Might & Magic: Clash of Heroes (iPhone Game Review)

Might & Magic battleThe first thing you’ll see when starting Might & Magic: Clash of Heroes is a warning that quitting the game at the wrong time will corrupt all saved game data. That’s just not an acceptable flaw for an iPhone game to have, and it’s the first sign that this Nintendo DS port may not have been planned very carefully.

I bought Clash of Heroes because, after trying 10000000 and DungeonRaid, I was curious to see another cross between an RPG and a Match 3 puzzler. This game also rewards planning and puzzle solving, but it’s much more of a traditional turn-based RPG than those other two. Not only does it include normal JRPG elements (including exploration, a verbose but half-hearted story, and unnecessary mini-puzzles), but higher-level characters will crush weaker ones no matter how well or poorly each side plays the Match 3 game.

Judged by RPG terms, the battle system is very clever. Your hero leads units of three different colors that go in a grid formation. If you create three matching ones in a column, they will attack up that column, destroying opposing units and hopefully reaching the far end to damage their leader. If you match three in a row, they turn into a defensive wall to block attacks. Combos give you extra actions, and proper positioning can “fuse” and “link” attacks to make them stronger. There are also larger “Elite” and “Champion” units, which become especially powerful if normal units are lined up behind them.

A boss battle

A boss battle

It’s fun, especially since the campaign comes up with a lot of clever twists on the basic system. Some battles require you to attack targets in specific columns, maybe also in a certain order, or planning ahead as they move around. Bosses have unique patterns and attacks, and you can plan ahead by swapping around the units and magical artifact you’ll take into battle. Plus, as this is a Might & Magic game, you know that there will be several different factions, each with units that have their own special ability. If you take the time to get familiar with all of them, you’ll find a lot of depth behind the simple, logical battle system.

Will you take that time, though?
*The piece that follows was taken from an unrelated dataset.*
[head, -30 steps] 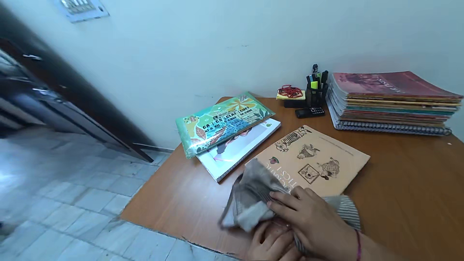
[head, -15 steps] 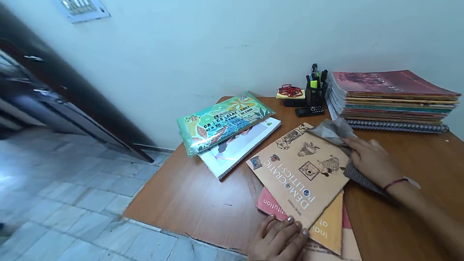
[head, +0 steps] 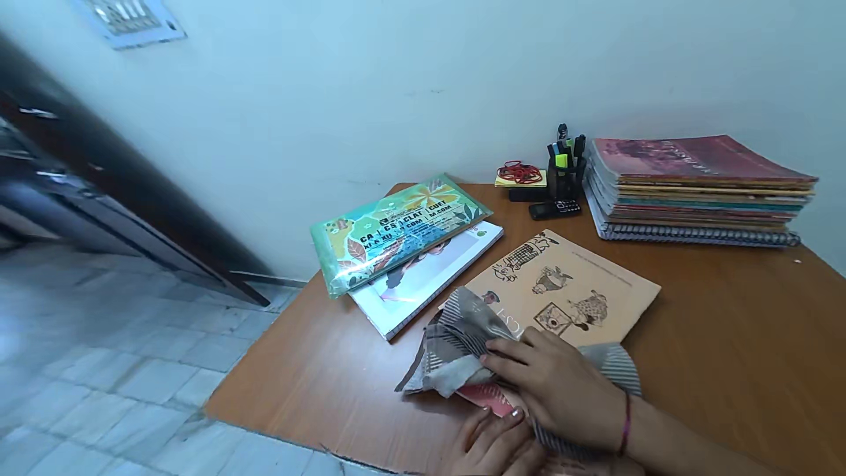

Probably not. This game just doesn’t feel designed for an iPhone screen. Everything on the battlefield is very tiny, and it’s easy to make uncorrectable mistakes. (It’s sort of a mixed blessing that the opponent AI is so bad, because they messed up even more often than I did.) When not in a battle, I had more trouble tapping hotspots than I ever have in any game before. Perhaps this would be more playable on an iPad, but it was sold as one usable on iPhones, and that’s how I’m considering it.

Might & Magic dialogEven with a bigger screen, there would be other problems. The fights don’t become interesting until you gain a few levels and earn enough units to fill the battlefield. You need to wait for frequent load screens. Worst of all, the gameplay is slow, with the “minutes played” counter on the save screen feeling less like an interesting fact and more like a note about how much time you’ve wasted. Once your units are ready to attack, they take a certain number of rounds to charge up. This is important to the strategy, since you may use that time to set up combos, and your opponent may try to prepare with walls or by setting up a faster attack in the same column. However, it means that you may still have a few rounds left to play after the outcome of the battle becomes obvious. And the rounds play slowly. With the animations of each unit charging up or fighting and the slow-paced opponent moves, you’ll often need to tap your screen to keep it from falling asleep between the time you end one round and begin the next! That feels way too passive. By the higher levels (which you get to quickly, since the game is a series of campaigns), the no-risk battles against minions can easily take eight to ten minutes, and a battle featuring defense and healing abilities could feasibly take half an hour! They never feel meaty enough to justify that time.

The pick-up battles outside the campaign can be more fun, with evenly-matched high-level fighters and no distracting plot. It still suffers from a too-small screen that will guarantee mistakes, though, and you need to play through the campaign to unlock everything. After more than thirteen hours, I’m apparently halfway through, but I have no motivation to keep going. There are a lot of great ideas that make me want to like Clash of Heroes, but the flaws usually dominate.